The game has the likes of *Tyranid Carnifexes* and *Daemonhosts* as boss encounters, as many as three per mission in both the single player campaign levels and the randomly generated procedural levels.

All of which are Tuesday for an Alpha Level Psyker with any training at all for combat psykanna.

And even mundane Inquisitors have access to the absolute best in combat grade cybernetics, bionics, drugs, wargear, hypno training, and multiple human life times of experience.

If an Inquisitor wants to be a post human badass, he certainly can be.
 

ShadowArxxy

Well-known member
Comrade
Post human badass yes, but *not* one on the level of the Astartes, who are post-human badasses *designed by the Emperor himself with full Dark Age Tech*. Much less Dreadnoughts, much, much less the likes of a Carnifex.

Solo cutting down multiple Space Marines with *ease* the way the game Inquisitor does is *Custodes* level badass. No mere Inquisitor could realistically reach such levels.
 

DocSolarisReich

Esoteric Spaceman
Post human badass yes, but *not* one on the level of the Astartes, who are post-human badasses *designed by the Emperor himself with full Dark Age Tech*. Much less Dreadnoughts, much, much less the likes of a Carnifex.

Solo cutting down multiple Space Marines with *ease* the way the game Inquisitor does is *Custodes* level badass. No mere Inquisitor could realistically reach such levels.
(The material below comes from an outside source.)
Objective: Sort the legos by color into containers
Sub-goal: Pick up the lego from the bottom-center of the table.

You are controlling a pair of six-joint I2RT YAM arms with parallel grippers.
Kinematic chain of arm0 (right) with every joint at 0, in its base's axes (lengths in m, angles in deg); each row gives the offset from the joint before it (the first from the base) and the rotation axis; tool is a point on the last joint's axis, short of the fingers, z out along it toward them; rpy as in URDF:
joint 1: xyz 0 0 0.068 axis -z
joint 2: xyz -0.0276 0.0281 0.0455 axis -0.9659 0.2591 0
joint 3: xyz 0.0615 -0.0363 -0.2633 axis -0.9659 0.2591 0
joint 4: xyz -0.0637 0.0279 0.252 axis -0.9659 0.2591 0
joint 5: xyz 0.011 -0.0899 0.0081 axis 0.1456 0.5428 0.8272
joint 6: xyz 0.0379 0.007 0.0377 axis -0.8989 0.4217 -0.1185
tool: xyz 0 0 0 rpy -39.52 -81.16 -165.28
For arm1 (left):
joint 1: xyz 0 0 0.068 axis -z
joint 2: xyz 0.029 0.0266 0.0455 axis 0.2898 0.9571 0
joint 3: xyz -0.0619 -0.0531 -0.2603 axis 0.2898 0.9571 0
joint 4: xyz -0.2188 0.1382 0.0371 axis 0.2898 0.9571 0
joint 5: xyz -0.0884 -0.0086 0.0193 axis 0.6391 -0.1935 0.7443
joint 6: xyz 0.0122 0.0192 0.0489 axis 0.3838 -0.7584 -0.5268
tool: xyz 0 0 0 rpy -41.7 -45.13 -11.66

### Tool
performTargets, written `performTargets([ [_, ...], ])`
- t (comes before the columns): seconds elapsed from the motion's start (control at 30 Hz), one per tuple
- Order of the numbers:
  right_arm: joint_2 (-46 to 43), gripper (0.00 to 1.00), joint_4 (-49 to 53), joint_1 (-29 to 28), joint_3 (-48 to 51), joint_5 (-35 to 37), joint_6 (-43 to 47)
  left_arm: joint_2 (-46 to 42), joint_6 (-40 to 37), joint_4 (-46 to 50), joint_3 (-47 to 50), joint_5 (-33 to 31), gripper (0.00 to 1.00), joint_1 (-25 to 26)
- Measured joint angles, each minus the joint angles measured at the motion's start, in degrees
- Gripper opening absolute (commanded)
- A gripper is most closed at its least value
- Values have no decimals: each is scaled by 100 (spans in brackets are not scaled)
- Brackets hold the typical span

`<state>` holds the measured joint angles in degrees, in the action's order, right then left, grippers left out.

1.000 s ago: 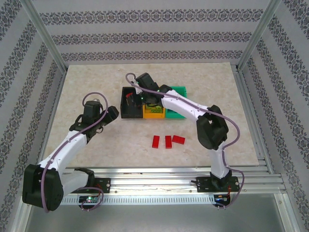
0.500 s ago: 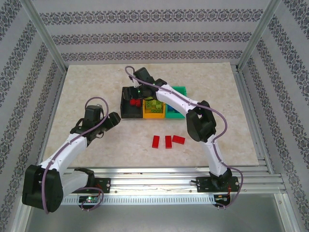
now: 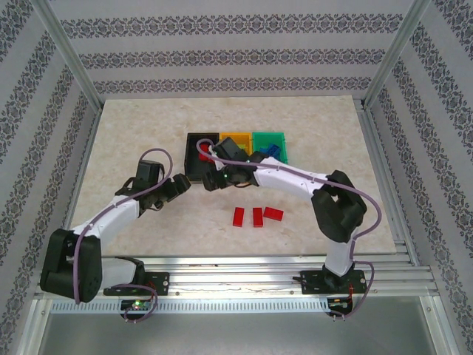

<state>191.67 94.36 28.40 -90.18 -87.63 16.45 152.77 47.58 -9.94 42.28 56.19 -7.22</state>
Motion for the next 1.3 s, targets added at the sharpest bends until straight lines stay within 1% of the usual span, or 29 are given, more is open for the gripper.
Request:
performTargets([
  [0.23, -522, 54, 85, -345, 966, 278, -262, 372, 107, -452, -68, 409, 88, 0],
  [0.4, -933, 54, 90, -356, 1572, 345, -734, 481, 109, -614, -92, 553, 88, 0],
  [0.6, -1235, 54, 105, -385, 2096, 494, -1303, 494, 138, -726, -92, 581, 88, 0],
  [0.9, -1191, 54, 33, -422, 2186, 684, -1742, 647, 192, -929, -92, 717, 87, 0],
  [1.07, -776, 54, 90, -608, 1950, 916, -1755, 734, 188, -935, -92, 789, 87, 0],
  [1.3, -708, 54, 153, -748, 1808, 1093, -1718, 734, 186, -935, -92, 815, 87, 0],
])
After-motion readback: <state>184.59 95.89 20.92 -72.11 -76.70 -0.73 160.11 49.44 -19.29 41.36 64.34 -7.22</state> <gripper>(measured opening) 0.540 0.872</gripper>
Eh, what makes the Astartes so gull durned special is their ability to reproduce themselves in the field with their prognoids. This allows them to maintain a crusade across the stars by using the children of conquered planets to replenish their numbers.

I don’t doubt that with the level of resources at an Inquisitor’s fingertips he can reach abilities past Astarte level, bordering on Custodes. It’s just the sort of after market tuning that doesn’t lend itself to mass deployment and requires a whole retinue of specialists just to keep running.
 

Val the Moofia Boss

Well-known member
Been playing a bit of Sunrider: Mask of Arcadia.

I have the Sunrider games installed but haven't gotten around to them yet. The VN I was playing before was World End Economica, but it's such a slog (5 hours in and literally nothing has happened) that I'm probably going to drop it... so that'd leave Sunrider. How is it so far? Likes? Dislikes?